Now you know what fascination I have with the geometries, as they have moved us towards the comprehension of GR and Reimann? Could Einstein have ever succeeded without him?
Michael Atiyah:
At this point in the development, although geometry provided a common framework for all the forces, there was still no way to complete the unification by combining quantum theory and general relativity. Since quantum theory deals with the very small and general relativity with the very large, many physicists feel that, for all practical purposes, there is no need to attempt such an ultimate unification. Others however disagree, arguing that physicists should never give up on this ultimate search, and for these the hunt for this final unification is the ‘holy grail’.
Without stealing the limelight from Donald, I wanted to put the thinking of Michael Atiyah along side of him too. So you understand that those who speak about the "physics" have things underlying this process which help hold them to the very fabric of thinking.
Some do not know of "this geometric process" I speak, where such manifestation arise from the very essence of the thinking soul. If you began to learn about yourself you would know that such abstractions are much closer to the "pure thought" then any would have realized.
Some meditate to get to this essence. Some know, that in having gone through a journey of discovery that they will find the very patterns sealed within each of the souls.
How does it arise? You had to follow this journey through the "muddle maze" of the dreaming mind to know that patterns in you can direct the vision of things according to what you yourself already do inherently.
Now some of you "know," don't you, with regards to what I am saying? I spoke often of "Liminocetric structures" just to help you along, and help you realize that the sociological standing of exchange houses many forms of thinking that we had gained previously. Why as a soul of the "thinking mind" should you loose this part of yourself?
So you begin with the "Platonic Forms" and look for the soccer ball/football? THis process resides at many levels and Dirac was very instrumental in speaking about the basis of the geometer and his vision of things. Along side of course the algebraic way.
(Picture credit: AIP Emilio Sergè Visual Archives)

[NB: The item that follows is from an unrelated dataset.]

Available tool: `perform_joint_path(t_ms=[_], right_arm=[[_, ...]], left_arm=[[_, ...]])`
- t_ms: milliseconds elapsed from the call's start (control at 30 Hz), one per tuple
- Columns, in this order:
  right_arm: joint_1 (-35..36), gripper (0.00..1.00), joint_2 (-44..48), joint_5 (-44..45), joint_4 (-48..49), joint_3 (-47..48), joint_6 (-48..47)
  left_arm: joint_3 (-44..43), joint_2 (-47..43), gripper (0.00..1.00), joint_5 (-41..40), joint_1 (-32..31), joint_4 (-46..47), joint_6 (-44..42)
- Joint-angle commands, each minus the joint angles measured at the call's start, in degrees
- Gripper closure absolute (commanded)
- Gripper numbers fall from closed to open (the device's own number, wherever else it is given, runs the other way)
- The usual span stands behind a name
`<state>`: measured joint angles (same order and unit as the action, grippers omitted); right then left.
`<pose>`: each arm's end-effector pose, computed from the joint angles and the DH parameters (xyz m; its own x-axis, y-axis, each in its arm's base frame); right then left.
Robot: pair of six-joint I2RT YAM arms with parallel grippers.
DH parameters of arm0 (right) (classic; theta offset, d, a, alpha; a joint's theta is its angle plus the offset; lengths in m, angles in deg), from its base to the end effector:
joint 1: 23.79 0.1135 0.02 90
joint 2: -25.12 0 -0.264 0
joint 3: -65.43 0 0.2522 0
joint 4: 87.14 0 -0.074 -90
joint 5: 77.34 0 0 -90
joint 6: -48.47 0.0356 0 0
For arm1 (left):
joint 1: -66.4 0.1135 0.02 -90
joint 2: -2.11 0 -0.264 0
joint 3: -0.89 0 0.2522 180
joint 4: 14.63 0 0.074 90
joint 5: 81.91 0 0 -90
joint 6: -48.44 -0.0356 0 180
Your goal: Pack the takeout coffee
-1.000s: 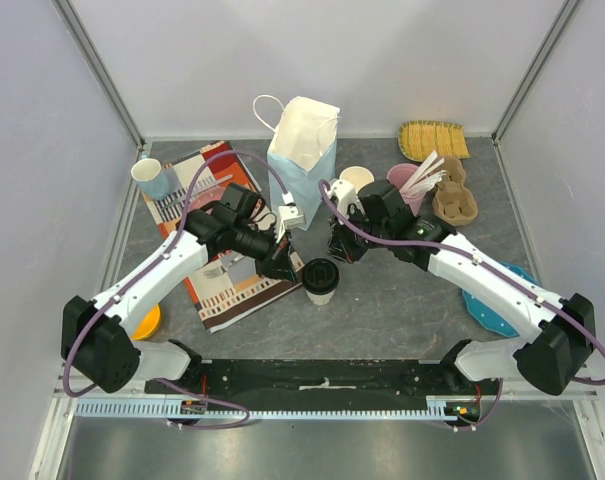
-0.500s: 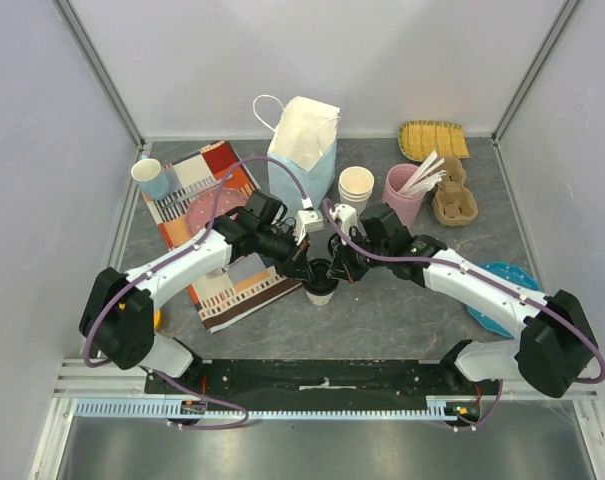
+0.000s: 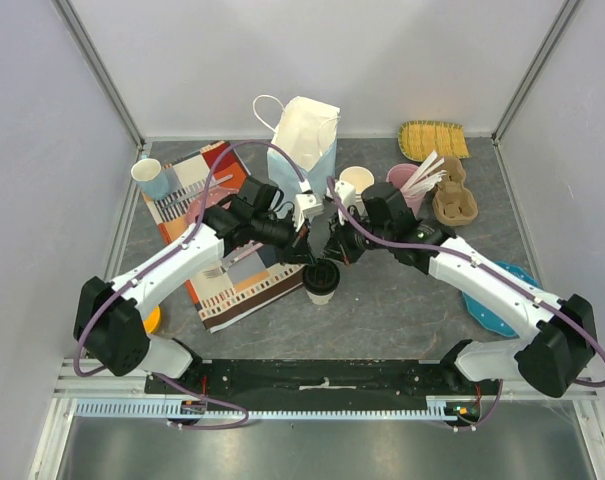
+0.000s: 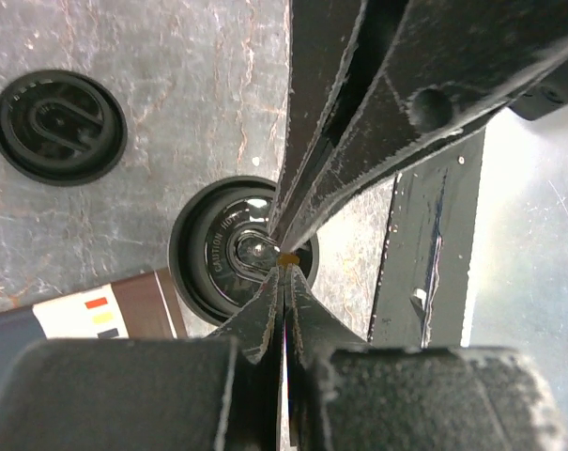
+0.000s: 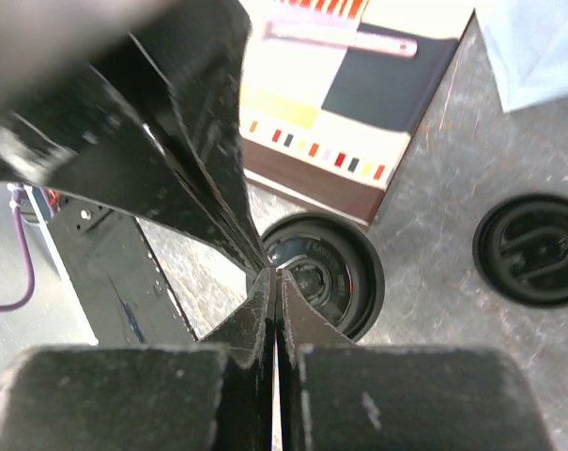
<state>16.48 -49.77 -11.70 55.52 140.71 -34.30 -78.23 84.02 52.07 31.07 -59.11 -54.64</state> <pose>0.2106 0.1976 0.3061 -0.5608 -0.3248 -0.7616 -0.7759 0.5271 0.3465 0.2324 -0.1950 0.2894 -0.4026 0.4850 -0.7764 0.9154 0.2103 -0.3433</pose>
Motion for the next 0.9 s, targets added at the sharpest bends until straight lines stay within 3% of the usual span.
perform_joint_path(t_ms=[0, 167, 400, 867], right_arm=[[-0.11, 1.00, -1.22, -0.60, 0.19, 3.61, -0.46], [-0.81, 1.00, -5.08, -0.34, 4.75, -3.05, 0.51], [-1.34, 1.00, -6.59, -1.66, 9.33, -12.12, 2.53], [-1.51, 1.00, -2.01, -1.14, 0.11, 0.88, -0.10]], left_arm=[[-1.79, -0.88, 0.98, -1.26, 0.18, 1.09, 0.86], [3.22, 2.99, 0.98, -3.03, 0.26, 6.19, 2.53], [7.18, 5.55, 0.98, -4.00, 0.26, 6.55, 0.34], [-1.61, -0.34, 0.98, -2.24, 0.70, 0.40, -0.63]])
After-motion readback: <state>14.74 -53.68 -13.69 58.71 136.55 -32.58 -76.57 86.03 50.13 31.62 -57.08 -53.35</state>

This is very real, and not so abstract that you may have departed form the real world to say, you have lost touch? Do you think only "in a square box" and cannot percieve anything beyond the "condensive thoughts and model apprehensions" which hold you to your own design?
Maybe? :)
But the world is vast in terms of discovery, that the question of mathematics again draws us back too, was "Mathematics invented or discovered?" So "this premise" as a question formed and with it "the roads" that lead to inquiry?

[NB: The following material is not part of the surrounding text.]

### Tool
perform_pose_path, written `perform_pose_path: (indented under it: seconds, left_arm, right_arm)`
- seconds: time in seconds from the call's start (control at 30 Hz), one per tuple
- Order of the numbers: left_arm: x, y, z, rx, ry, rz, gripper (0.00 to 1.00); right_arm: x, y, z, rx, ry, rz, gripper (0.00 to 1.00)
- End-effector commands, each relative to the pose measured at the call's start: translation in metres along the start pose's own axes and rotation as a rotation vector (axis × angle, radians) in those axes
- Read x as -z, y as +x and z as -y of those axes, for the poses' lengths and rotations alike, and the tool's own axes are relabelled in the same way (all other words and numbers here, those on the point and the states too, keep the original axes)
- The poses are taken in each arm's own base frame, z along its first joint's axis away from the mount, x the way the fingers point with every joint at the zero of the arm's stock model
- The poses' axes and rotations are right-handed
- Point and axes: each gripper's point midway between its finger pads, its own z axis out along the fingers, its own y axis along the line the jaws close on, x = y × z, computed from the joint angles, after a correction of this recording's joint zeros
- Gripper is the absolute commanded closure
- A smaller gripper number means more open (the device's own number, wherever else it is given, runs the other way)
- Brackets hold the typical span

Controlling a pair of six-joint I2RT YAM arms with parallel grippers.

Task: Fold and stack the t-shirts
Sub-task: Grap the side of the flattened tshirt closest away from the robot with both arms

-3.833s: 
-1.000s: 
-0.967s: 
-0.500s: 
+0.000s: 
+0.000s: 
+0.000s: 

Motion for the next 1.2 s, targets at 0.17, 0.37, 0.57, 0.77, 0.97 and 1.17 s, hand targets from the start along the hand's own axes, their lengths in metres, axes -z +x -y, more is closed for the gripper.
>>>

Al these forms of geometrics leading to question about "Quantum geometry" and how would such a cosmological world reveal to the thinkingmind "the microscopic" as part of the dynamical world of our everyday living?
Only a cynic casts the diversions and illusions to what is real. Because they cannot inherently deal with the "strange language of geometrics" that issues forth in model apprehensions. This is the basis from which Einstein solved the problems of his day.
But the question is what geometrics could ever reside at such a microscopic level?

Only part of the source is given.